Initially, software is crafted by professionals referred to as programmers or software engineers. As programs have become larger and more complex, the task of writing software has become correspondingly more difficult. As a result, programmers typically code in “high level languages” to improve productivity. The use of high level language makes the task of writing extremely long and complex programs more manageable. The completed program, however, must eventually be translated into machine executable language in order to run on a computer. The process of translating the program written in high level language into a program written in machine language is referred to as compiling. The actual translation is performed by a software program referred to as a compiler. Programmers rely upon compilers to translate their programs which are written in high level language (e.g., Basic, Fortran, C++, Pascal, etc.) into a program comprised of machine executable code, known as “machine language.”
Basically, the compiler operates on the program written in high level language. The high level language program is referred to as source code. The compiler translates the source code into machine executable code. Ultimately, it is the machine executable code which will run on the computer. The speed and reliability of the executable code depends upon the sophistication of the compiler, i.e. how it “optimizes”. If the compiler is unsophisticated, the size of the executable code will be larger than necessary. Worse, execution speed and reliability, may also be affected.

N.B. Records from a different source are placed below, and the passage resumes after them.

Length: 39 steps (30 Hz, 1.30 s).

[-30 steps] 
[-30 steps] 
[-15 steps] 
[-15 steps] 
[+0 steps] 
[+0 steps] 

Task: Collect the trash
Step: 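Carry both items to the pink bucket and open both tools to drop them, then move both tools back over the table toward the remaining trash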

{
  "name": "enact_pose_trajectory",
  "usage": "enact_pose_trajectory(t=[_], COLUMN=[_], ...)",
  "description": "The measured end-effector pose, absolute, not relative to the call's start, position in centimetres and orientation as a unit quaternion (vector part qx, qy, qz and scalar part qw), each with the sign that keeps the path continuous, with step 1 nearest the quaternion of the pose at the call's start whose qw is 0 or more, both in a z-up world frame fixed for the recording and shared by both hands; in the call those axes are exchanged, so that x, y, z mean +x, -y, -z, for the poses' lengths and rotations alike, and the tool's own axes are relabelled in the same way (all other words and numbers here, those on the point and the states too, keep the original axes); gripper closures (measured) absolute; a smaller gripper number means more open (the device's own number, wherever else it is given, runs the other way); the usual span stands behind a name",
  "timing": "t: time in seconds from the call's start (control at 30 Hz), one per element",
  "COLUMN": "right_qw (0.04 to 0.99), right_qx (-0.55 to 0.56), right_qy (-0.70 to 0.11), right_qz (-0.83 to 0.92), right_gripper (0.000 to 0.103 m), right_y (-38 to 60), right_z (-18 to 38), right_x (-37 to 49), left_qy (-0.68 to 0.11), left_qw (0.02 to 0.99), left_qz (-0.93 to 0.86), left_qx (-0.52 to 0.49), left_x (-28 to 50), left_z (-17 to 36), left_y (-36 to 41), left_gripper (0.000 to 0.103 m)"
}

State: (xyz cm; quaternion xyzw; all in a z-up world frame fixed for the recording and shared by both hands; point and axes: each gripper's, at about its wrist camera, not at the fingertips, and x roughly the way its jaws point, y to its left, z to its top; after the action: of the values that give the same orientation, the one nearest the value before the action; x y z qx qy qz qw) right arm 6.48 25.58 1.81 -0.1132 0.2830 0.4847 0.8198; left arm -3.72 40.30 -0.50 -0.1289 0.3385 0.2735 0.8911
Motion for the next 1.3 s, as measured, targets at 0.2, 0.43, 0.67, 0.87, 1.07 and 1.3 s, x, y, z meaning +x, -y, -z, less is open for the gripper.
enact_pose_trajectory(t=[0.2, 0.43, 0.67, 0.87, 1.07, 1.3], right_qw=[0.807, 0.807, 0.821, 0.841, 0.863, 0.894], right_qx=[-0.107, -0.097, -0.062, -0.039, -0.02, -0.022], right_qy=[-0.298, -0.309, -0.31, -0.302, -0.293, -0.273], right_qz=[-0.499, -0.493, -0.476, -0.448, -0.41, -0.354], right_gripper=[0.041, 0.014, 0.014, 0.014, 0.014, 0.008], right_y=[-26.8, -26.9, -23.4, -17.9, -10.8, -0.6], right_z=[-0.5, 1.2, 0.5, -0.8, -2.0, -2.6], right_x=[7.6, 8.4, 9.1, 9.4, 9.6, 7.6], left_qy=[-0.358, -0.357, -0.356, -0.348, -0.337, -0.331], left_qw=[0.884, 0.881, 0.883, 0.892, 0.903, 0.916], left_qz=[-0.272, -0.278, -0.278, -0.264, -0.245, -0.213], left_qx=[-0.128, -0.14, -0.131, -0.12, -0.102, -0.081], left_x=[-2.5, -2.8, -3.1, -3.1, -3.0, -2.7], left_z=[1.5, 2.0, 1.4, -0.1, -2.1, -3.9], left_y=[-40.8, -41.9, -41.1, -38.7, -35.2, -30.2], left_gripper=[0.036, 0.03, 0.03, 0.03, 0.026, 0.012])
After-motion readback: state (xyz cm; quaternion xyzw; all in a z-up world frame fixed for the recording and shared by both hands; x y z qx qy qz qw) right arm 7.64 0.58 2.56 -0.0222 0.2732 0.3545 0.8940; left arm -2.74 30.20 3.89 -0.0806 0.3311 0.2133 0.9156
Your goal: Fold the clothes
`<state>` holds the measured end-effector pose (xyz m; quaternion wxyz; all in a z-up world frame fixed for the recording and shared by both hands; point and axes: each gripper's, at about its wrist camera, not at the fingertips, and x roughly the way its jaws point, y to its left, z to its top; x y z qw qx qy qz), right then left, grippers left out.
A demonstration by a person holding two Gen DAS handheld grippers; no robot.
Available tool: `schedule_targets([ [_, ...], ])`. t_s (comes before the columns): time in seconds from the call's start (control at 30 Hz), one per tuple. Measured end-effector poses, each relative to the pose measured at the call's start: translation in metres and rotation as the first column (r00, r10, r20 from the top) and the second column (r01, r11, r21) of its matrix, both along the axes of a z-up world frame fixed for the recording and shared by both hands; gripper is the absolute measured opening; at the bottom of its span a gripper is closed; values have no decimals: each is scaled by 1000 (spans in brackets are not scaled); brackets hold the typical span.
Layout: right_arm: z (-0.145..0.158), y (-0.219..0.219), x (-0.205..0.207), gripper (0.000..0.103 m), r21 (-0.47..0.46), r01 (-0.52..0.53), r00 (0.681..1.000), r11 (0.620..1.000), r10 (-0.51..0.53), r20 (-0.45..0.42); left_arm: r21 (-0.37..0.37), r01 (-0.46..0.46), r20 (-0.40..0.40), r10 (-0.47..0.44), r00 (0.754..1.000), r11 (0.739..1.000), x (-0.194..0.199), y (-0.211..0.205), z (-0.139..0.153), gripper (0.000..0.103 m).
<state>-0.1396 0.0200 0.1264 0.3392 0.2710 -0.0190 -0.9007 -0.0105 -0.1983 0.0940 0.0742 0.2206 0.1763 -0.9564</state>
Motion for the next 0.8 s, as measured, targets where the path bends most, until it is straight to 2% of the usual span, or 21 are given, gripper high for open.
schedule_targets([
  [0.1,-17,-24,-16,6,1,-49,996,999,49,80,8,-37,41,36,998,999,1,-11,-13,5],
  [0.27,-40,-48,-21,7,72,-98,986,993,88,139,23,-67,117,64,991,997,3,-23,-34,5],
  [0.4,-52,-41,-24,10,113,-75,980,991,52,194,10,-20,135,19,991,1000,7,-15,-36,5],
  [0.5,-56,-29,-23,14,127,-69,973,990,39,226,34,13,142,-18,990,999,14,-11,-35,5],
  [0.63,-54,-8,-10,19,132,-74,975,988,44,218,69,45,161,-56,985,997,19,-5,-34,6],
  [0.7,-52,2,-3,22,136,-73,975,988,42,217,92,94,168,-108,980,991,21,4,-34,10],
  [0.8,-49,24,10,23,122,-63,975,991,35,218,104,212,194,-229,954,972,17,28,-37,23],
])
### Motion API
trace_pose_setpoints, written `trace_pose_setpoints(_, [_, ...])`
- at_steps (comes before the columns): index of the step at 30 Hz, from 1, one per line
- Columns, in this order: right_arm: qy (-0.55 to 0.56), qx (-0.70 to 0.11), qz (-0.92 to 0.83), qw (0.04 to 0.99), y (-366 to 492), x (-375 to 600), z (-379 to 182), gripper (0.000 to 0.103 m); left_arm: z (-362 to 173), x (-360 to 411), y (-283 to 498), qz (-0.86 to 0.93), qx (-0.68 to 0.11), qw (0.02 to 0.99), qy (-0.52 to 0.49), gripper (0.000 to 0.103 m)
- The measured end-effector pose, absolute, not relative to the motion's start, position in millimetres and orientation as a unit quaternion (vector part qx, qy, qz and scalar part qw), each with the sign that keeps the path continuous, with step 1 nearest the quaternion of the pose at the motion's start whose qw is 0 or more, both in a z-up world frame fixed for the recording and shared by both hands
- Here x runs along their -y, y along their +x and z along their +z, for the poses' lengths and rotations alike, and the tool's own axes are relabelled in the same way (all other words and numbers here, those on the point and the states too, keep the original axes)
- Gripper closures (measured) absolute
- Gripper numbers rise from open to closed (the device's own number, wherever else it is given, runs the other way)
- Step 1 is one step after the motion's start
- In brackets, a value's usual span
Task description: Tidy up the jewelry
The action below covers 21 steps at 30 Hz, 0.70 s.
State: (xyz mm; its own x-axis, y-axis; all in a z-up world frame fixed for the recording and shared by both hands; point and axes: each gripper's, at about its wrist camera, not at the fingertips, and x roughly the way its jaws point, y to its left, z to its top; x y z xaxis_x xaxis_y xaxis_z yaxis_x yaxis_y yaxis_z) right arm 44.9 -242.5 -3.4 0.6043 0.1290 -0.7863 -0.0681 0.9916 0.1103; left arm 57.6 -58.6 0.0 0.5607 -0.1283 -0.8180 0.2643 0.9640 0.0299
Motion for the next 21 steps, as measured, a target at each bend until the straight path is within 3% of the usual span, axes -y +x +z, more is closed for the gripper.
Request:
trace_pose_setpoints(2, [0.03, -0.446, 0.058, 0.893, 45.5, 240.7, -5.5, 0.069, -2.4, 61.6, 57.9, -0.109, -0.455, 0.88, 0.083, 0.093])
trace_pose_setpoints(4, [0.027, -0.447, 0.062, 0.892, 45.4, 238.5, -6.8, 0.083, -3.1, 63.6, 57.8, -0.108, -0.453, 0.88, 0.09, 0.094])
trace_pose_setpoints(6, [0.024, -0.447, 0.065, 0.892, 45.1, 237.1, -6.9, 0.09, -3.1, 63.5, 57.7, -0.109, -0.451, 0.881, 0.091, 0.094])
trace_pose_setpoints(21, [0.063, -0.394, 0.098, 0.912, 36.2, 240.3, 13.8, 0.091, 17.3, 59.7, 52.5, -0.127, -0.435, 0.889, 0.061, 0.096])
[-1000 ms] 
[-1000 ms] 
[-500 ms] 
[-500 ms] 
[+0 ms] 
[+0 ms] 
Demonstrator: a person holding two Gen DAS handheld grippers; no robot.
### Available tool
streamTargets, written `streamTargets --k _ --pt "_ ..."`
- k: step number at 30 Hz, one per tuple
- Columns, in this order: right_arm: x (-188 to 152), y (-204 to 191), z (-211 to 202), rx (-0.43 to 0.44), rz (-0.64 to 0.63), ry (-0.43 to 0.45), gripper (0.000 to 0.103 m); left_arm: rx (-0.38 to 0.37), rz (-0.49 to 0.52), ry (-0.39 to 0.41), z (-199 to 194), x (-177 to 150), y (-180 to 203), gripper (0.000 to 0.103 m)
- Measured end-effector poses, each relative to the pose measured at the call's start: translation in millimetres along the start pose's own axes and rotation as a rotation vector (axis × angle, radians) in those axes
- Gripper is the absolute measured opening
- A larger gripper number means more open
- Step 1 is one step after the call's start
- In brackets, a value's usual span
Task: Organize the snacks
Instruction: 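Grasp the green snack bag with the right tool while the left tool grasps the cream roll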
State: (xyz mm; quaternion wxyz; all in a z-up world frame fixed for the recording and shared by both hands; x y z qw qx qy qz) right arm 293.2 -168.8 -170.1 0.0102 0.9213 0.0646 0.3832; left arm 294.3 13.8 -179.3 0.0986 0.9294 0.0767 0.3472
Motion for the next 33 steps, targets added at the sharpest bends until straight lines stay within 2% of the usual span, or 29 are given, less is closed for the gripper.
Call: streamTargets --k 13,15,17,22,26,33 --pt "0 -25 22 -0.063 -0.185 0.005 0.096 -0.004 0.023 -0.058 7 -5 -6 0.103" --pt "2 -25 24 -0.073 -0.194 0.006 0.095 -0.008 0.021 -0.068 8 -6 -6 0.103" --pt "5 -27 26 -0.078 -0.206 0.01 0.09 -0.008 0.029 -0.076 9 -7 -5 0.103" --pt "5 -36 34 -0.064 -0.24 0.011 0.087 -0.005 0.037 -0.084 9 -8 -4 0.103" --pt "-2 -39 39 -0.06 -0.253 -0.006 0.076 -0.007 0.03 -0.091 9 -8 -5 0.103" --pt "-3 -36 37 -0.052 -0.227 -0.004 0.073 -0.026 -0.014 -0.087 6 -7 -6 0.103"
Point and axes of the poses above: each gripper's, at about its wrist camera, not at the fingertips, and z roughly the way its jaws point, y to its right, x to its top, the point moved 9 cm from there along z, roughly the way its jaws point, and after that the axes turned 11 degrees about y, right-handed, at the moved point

Hence, it is critical to the speed and efficiency of the program that the compiler thoroughly optimize the executable code during the translation process.
There are several different methods and techniques used to optimize source code for scientific applications, loop interchange, cache tiling or blocking, etc. The present invention pertains to an improved variation for performing an optimization technique commonly referred to as “unroll and jam.” With the prior art technique, perfectly nested loop nests with constant loop bounds in source code can be compiled more efficiently. A “loop” refers to a sequence of steps which is repeated over and over again until a condition is satisfied. Often, source code contains nested loops whereby an inner loop is executed as part of the sequence of steps within an outer loop. Nested loops, under certain circumstances, may be “unrolled and jammed” such that it produces an equivalent result, yet the total number of load or store operations is reduced. Load and store operations are costly because it takes a relatively long period of time to load and store data into the appropriate registers. Consequently, reducing the number of load and store operations increases the speed at which a compiled code can run.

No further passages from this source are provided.